3D Printing the Environment Agency LIDAR Data

Now that all 15 gnomes, otters, bats and honeybees are deployed in the Olympic park [link], I wanted to create something that was portable enough to take to an exhibition and that showed the geographic extent of the deployment. The talesofthepark.com website has a map, but I wanted to create something physical.

Rosie the Bee, currently deployed at the ArcelorMittal Orbit and waiting for people to talk to her on their mobile phones.

My first thought was a Unity application with a 3D model of the park using the conversation data that we’ve collected so far. The idea was to zoom in on one of the creatures, show the conversation with the park visitor using speech bubbles, then zoom back out and repeat for the next conversation.

Luckily, we have 3D scans of all the printed and painted models which were reconstructed using Autodesk Remake.

“JetPack Gnomey” in his 3D reconstructed model form and (inset) as a photo of the physical object.
“BeeHigh” the honeybee.

The only problem was the park model to show where the creatures are located. This is where I hit on the idea of using the Environment Agency Lidar data which was flown for the park in 2012:


It’s relatively easy to load ASC format DEM and DTM files into Unity as it’s a text format, so I wrote some classes to load the data and generate a “Terrain” object which I could drag into my scene graph. Having done this, I then wanted to do the same with the point cloud data that they have released in LAZ format. This was a bit more involved and took a couple of days work. I used the “LASTools” utility to convert the compressed LAZ file into an uncompressed LAS one and ran it through my Unity Lidar reader.

Unity viewer with a terrain object showing part of the Olympic Stadium (right edge), generated from the point cloud Lidar data contained in the Environment Agency’s LAZ files.

Although I had a 3D model of the gnome on the plinth and could now have built my “gnome viewer” application, I was really interested in whether I could build a physical exhibit for the upcoming PETRAS conference.

The virtual gnome model in Unity.

The only missing element was that Unity doesn’t provide any functions to export terrain meshes, so I had to spend a couple of hours writing an OBJ file exporter. At this point, I now had all the pieces in place to generate Lidar tiles, export them as OBJ meshes and prepare them for 3D printing using CURA.

This is my first attempt:

My first Lidar file 3D print using an Ultimaker 3 printer. The tile is 10cm x 10cm. NOTE: if you compare this to the terrain map in Unity, the virtual one is reflected due to my getting the Z axis wrong. The 3D print is correct and I’ll go back and correct the Unity terrain import later.
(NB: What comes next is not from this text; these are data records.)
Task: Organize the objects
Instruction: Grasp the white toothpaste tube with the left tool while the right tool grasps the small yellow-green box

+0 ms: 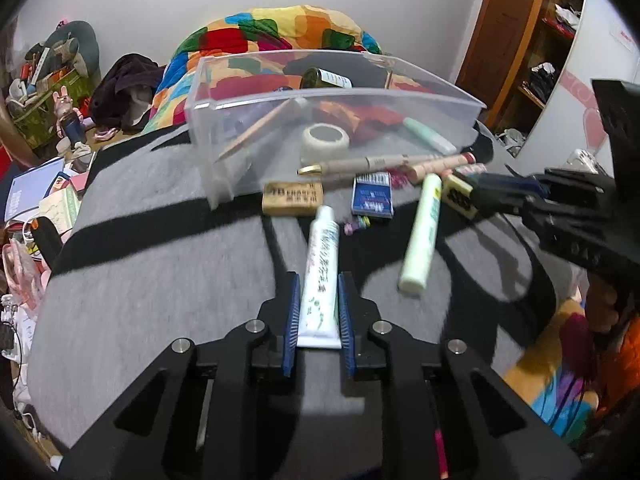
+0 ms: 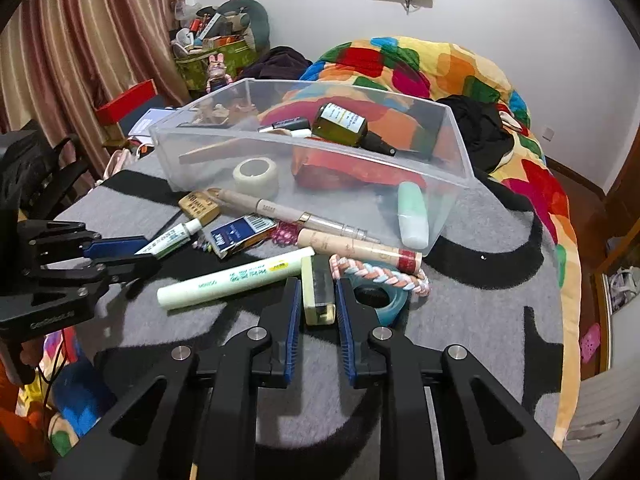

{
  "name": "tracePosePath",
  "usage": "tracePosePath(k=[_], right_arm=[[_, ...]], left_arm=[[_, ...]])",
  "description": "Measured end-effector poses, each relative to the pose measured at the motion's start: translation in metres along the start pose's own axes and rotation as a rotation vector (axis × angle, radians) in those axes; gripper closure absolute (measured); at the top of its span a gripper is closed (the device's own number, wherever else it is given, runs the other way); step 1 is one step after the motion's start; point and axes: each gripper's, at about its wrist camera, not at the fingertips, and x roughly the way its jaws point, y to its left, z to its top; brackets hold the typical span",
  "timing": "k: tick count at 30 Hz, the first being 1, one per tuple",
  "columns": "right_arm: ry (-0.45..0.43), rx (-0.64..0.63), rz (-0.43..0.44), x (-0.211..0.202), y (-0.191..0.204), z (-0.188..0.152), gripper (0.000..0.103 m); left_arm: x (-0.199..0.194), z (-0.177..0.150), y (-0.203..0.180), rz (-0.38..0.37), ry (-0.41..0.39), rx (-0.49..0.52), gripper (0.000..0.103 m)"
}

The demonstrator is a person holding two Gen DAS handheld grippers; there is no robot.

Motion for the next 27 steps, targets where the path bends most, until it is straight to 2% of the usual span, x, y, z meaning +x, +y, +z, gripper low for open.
tracePosePath(k=[7, 18, 27], right_arm=[[0.021, -0.033, 0.004, 0.002, 0.006, -0.003, 0.087], [0.047, 0.037, -0.005, 0.021, 0.000, 0.003, 0.087], [-0.021, 0.062, -0.001, -0.001, -0.004, 0.003, 0.088]], left_arm=[[-0.007, -0.006, 0.004, 0.000, 0.003, -0.017, 0.085], [0.008, 0.006, -0.001, 0.034, -0.042, -0.017, 0.085], [0.000, 0.012, 0.004, 0.016, -0.078, -0.062, 0.087]])
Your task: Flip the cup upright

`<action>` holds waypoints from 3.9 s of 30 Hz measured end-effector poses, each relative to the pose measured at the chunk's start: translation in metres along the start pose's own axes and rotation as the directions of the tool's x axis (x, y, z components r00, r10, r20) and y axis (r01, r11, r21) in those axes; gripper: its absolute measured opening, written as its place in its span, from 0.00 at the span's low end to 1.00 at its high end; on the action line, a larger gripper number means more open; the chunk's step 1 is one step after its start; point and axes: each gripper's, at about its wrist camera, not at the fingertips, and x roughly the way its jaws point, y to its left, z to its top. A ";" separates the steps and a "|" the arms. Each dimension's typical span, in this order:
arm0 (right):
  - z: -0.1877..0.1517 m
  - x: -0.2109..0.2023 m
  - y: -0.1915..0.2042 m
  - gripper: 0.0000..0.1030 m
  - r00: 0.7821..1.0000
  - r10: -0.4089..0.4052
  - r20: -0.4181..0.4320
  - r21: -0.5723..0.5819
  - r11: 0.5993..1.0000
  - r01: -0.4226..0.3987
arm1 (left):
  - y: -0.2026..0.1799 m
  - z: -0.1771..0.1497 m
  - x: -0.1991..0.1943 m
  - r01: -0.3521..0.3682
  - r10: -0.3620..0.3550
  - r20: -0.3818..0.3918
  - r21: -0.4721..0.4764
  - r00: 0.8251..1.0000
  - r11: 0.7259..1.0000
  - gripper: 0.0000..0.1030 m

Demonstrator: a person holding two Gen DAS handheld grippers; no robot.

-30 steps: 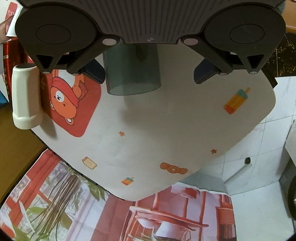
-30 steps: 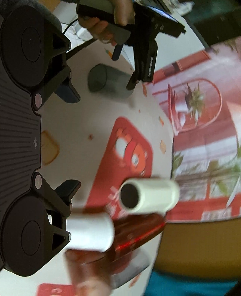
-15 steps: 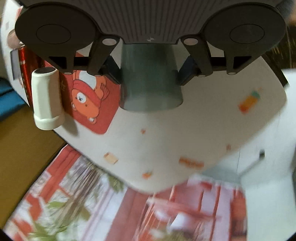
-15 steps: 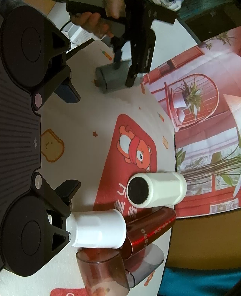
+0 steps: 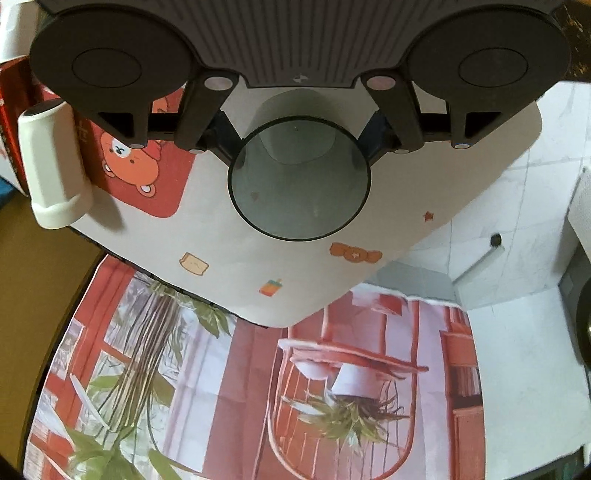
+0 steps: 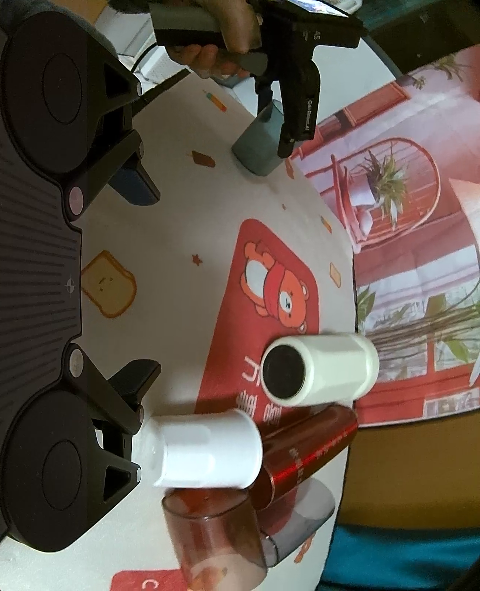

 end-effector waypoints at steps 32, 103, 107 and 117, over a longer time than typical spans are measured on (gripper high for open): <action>0.001 -0.062 0.008 1.00 0.964 -0.204 0.172 0.019 0.979 0.204 | 0.007 -0.058 -0.113 0.062 -0.056 -0.052 0.124 0.997 0.990 1.00; -0.059 -0.125 0.029 1.00 0.888 -0.345 0.305 0.038 0.936 0.350 | 0.006 -0.156 -0.215 0.032 -0.058 0.128 0.194 0.990 0.980 1.00; -0.059 -0.124 0.029 1.00 0.888 -0.346 0.303 0.039 0.936 0.351 | 0.007 -0.157 -0.214 0.031 -0.055 0.125 0.191 0.991 0.981 1.00; -0.059 -0.123 0.032 1.00 0.887 -0.354 0.297 0.016 0.930 0.367 | 0.010 -0.156 -0.212 0.033 -0.054 0.123 0.170 0.991 0.985 1.00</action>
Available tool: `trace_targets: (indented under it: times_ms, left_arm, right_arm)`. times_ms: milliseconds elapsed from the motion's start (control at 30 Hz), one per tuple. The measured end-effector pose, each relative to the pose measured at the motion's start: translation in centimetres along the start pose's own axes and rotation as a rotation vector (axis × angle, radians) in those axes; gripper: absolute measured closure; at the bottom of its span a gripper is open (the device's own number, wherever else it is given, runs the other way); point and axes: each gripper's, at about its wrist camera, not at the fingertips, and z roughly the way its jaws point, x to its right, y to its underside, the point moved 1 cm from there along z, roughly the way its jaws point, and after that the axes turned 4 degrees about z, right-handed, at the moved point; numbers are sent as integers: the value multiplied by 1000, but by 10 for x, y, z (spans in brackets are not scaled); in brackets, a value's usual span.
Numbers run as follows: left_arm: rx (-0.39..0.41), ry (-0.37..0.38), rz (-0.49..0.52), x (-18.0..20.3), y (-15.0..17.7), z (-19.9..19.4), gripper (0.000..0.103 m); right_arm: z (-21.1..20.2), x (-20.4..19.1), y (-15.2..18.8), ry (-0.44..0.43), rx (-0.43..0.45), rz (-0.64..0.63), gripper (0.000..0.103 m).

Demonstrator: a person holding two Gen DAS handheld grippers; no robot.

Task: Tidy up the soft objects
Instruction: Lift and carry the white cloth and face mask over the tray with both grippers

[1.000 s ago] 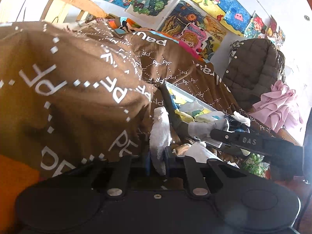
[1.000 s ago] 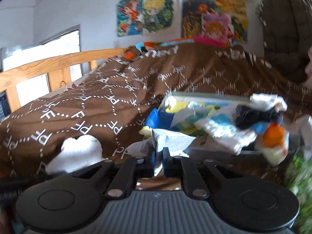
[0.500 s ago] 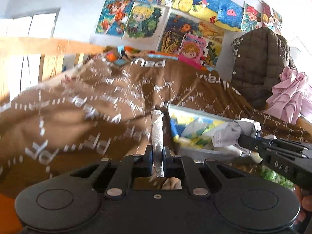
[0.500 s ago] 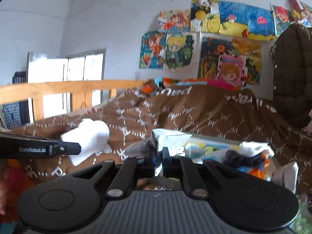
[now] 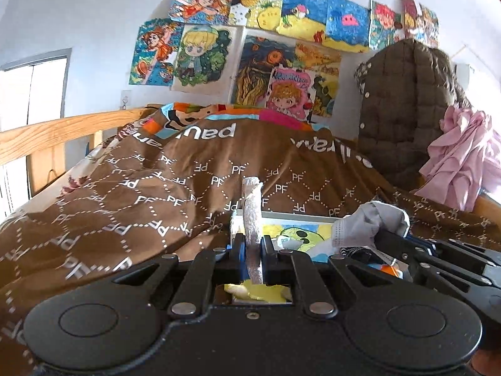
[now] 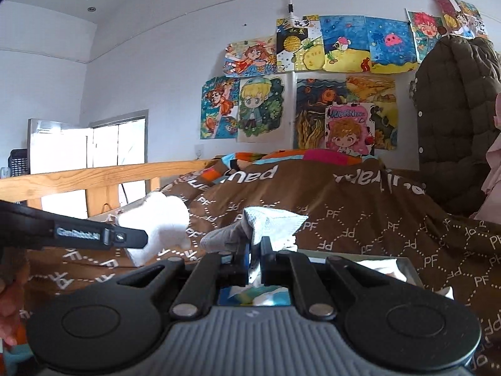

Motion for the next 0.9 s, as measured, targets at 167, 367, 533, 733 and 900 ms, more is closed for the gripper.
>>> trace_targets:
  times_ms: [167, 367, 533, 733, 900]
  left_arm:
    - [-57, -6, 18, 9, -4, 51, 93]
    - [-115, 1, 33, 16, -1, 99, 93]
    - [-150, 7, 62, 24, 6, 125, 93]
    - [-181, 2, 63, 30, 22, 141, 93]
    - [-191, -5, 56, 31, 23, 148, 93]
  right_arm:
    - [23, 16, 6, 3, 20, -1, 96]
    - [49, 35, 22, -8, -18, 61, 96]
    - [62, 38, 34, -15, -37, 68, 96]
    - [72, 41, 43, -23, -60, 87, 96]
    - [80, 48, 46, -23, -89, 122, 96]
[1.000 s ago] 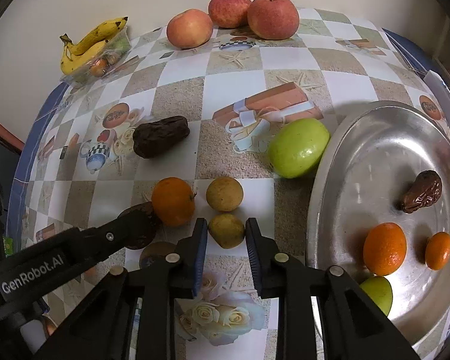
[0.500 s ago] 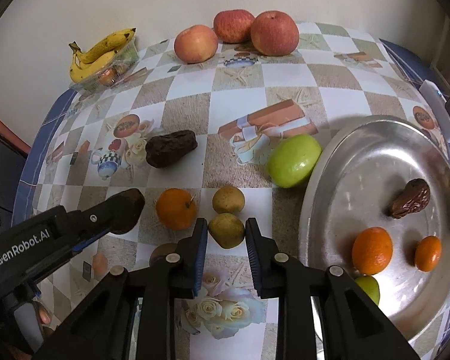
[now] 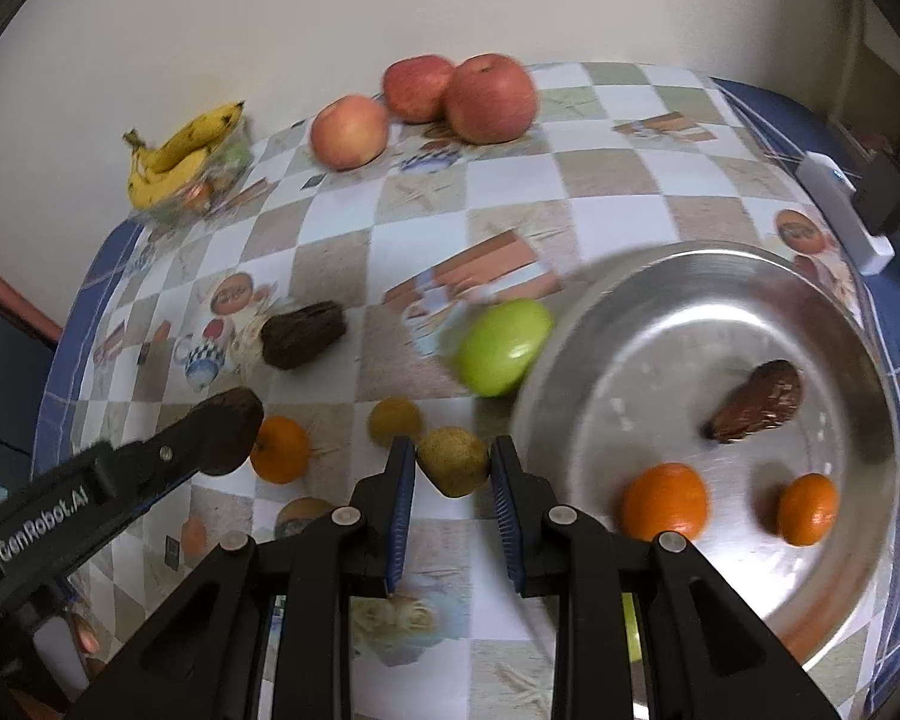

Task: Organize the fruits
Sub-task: 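Carry the tan fruit and the date into the steel bowl and open both tools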

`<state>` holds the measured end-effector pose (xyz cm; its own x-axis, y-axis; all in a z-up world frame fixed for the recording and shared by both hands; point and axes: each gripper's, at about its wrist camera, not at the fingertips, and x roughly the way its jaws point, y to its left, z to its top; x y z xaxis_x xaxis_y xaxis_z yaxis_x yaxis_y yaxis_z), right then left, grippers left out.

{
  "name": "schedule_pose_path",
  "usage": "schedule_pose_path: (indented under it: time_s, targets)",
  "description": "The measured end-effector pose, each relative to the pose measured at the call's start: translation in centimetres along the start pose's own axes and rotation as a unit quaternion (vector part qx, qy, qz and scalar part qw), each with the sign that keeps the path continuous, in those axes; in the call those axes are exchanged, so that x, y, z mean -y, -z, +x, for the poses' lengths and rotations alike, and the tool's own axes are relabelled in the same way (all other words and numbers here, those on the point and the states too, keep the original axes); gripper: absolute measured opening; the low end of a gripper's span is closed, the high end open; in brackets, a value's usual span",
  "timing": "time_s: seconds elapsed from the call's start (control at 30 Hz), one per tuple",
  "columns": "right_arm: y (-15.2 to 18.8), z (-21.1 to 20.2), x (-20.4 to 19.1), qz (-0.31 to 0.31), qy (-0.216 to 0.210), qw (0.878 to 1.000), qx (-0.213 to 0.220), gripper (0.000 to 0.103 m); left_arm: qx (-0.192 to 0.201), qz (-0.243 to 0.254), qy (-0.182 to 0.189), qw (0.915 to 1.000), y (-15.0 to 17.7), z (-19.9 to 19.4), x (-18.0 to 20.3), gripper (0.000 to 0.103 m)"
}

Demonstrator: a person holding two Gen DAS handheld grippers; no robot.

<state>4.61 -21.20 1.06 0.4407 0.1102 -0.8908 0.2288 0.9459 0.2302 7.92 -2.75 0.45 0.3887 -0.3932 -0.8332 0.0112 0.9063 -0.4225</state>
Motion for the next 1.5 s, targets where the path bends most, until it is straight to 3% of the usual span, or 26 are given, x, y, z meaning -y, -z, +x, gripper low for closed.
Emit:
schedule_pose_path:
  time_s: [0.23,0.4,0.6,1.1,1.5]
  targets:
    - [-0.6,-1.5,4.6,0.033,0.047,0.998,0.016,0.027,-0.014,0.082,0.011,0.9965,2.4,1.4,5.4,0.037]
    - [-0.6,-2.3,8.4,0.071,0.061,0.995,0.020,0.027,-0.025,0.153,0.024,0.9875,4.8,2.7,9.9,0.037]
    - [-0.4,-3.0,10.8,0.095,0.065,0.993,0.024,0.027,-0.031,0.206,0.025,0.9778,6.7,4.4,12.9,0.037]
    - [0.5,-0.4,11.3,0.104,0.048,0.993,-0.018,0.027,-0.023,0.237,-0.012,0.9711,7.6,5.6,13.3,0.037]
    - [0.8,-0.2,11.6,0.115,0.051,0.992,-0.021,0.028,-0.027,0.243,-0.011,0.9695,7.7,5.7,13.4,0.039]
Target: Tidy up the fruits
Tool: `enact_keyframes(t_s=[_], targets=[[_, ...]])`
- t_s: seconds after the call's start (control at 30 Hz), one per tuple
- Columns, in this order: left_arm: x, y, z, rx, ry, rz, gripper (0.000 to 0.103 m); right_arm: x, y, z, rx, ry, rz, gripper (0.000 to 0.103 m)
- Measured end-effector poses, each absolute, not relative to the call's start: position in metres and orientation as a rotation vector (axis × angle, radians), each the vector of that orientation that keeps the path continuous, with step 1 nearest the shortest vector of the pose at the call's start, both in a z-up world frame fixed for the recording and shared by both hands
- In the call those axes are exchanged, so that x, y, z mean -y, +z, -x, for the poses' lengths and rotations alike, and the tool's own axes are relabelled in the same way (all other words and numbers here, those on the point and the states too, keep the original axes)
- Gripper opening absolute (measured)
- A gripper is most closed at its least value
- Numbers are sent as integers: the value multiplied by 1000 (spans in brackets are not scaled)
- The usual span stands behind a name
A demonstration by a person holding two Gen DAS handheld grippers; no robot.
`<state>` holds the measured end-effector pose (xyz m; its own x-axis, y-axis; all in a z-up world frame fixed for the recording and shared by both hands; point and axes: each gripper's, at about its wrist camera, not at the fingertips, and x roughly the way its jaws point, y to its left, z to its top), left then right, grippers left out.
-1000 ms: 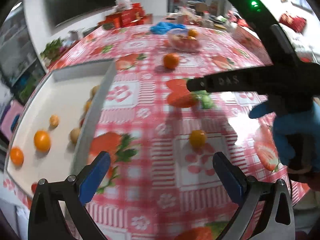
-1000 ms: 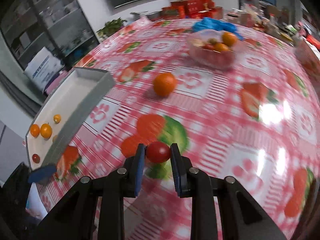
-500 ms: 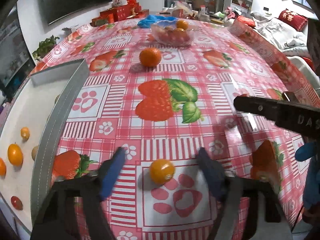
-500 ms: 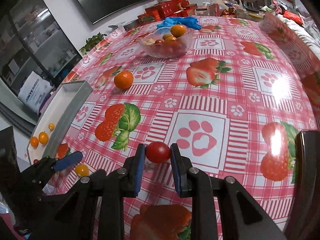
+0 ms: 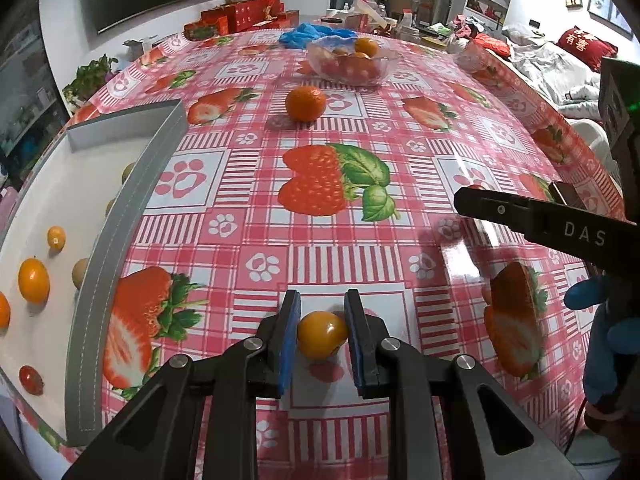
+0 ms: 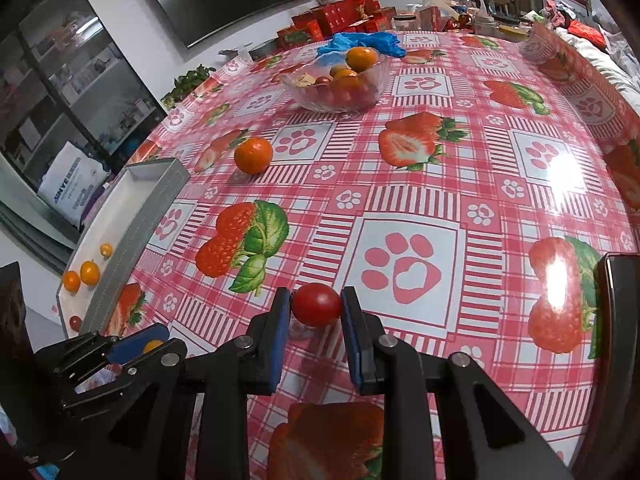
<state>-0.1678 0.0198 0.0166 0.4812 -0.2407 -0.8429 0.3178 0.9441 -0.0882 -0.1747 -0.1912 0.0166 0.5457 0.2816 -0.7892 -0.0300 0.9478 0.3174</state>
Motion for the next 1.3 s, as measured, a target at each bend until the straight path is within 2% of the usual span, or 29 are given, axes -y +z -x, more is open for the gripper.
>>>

While this isn’t bad for a first attempt, I needed it bigger as I wanted to see more resolution on the buildings. In order to do this I needed to split the tile above into 16 (4×4), scale the 1/16th tile up and print them individually. These 1/16th tiles were printed at a scale of 6.2cm x 6.2cm, which came from loading them into CURA, whereby the size was too big to fit the print bed. Rescaling by 25% of the original size gave me a tile that fitted the printer and took around 2 hours to print. The small tiles are about 2.5 times the size of the original 10cm one, allowing me to print the whole park map in about 10 days. More importantly, it’s a portable, so I can take it on a train to exhibitions.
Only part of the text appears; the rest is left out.